Other kinds of capabilities beginning to mature include AI-driven noise cancellation. Through its acquisition of BabbleLabs in 2020, Cisco Webex can natively distinguish human voice from background noise. Microsoft Teams also offers types of noise suppression to aid with reducing certain distractions. Vendors will continue to refine these capabilities over 2021, before (no doubt!) they are taken for granted in 2022.
3. Suites will likely win out against best-of-breed web conferencing solutions
Vendors offering web conferencing solutions are usually not just in the market for web conferencing. As SaaS-based collaboration, communication, and contact center capabilities mesh, vendors specializing in either of these spaces now tend to offer their own web conferencing solution – be it productivity suites (such as Microsoft 365 or Google Workspace), UCaaS players (such as RingCentral and Avaya), or contact center vendors (such as Five9 and NICE inContact). Even Zoom, the archetypical best-of-breed solution for web conferencing, has branched into telephony with Zoom Phone and started making headway into the contact center space.
What this means is that best-of-breed web conferencing solutions, such as Whereby Business, will increasingly struggle to capture the attention of organizations.
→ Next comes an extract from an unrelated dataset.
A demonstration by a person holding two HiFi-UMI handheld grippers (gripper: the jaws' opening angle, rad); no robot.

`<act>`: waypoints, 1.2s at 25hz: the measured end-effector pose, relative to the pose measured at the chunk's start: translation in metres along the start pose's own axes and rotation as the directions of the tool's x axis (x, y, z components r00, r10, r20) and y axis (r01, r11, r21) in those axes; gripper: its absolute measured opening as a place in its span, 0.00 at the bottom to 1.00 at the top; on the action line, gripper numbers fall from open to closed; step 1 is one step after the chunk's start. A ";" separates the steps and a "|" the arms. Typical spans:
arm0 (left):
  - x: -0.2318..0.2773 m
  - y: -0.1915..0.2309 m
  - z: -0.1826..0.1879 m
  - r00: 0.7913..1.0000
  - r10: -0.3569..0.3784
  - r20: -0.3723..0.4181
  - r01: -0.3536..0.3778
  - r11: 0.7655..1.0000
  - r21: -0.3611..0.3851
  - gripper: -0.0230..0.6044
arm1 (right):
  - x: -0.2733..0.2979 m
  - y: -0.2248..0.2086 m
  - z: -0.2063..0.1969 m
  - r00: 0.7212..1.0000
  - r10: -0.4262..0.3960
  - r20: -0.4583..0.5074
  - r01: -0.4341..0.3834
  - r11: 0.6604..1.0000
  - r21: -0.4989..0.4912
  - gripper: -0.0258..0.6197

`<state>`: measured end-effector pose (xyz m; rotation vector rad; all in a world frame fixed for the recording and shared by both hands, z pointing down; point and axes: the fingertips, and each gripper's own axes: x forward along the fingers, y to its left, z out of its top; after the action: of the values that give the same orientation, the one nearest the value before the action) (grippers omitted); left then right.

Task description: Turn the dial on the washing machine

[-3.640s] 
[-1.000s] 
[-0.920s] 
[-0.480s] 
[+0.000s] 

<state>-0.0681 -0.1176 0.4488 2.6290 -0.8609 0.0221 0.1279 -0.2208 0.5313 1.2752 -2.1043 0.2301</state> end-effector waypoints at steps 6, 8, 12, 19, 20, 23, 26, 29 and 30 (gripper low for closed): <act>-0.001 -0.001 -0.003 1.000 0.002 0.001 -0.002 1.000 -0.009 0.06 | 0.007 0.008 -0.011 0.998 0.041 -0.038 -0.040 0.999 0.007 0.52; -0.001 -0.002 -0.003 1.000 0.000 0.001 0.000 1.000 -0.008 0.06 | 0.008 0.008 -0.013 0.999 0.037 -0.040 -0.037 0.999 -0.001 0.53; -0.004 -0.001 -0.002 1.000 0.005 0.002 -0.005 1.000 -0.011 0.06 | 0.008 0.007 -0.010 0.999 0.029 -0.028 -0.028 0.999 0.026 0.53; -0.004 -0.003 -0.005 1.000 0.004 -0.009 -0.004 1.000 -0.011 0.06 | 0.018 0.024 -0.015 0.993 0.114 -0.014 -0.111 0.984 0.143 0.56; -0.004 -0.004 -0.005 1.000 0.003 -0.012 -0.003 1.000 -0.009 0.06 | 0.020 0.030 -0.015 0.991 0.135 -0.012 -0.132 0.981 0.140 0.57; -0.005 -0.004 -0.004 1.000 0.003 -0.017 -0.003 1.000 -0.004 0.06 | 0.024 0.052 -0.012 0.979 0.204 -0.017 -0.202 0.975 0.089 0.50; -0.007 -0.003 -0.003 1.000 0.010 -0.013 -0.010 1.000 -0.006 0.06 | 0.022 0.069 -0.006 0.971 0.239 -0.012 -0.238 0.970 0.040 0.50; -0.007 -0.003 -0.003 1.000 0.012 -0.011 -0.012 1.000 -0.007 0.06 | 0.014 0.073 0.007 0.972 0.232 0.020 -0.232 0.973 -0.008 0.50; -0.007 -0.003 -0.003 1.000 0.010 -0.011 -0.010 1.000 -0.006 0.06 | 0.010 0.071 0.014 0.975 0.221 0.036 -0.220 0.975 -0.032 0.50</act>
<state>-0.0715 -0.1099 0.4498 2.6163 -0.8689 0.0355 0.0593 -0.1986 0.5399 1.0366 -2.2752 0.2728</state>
Instead, as organizations address larger projects, such as modernizing their phone systems or migrating their productivity suite to the cloud, web conferencing solutions now come prepackaged with vendors’ suites. In other words, there’s no real justification for spending the time and resources hunting for a best-of-breed web conferencing solution, unless there is an exceptional need to do so. As we move into 2022, unless a best-of-breed solution has a standout capability (such as KUDO’s live-translation services), it will be increasingly difficult for such solutions to maintain their viability in this fiercely competitive space.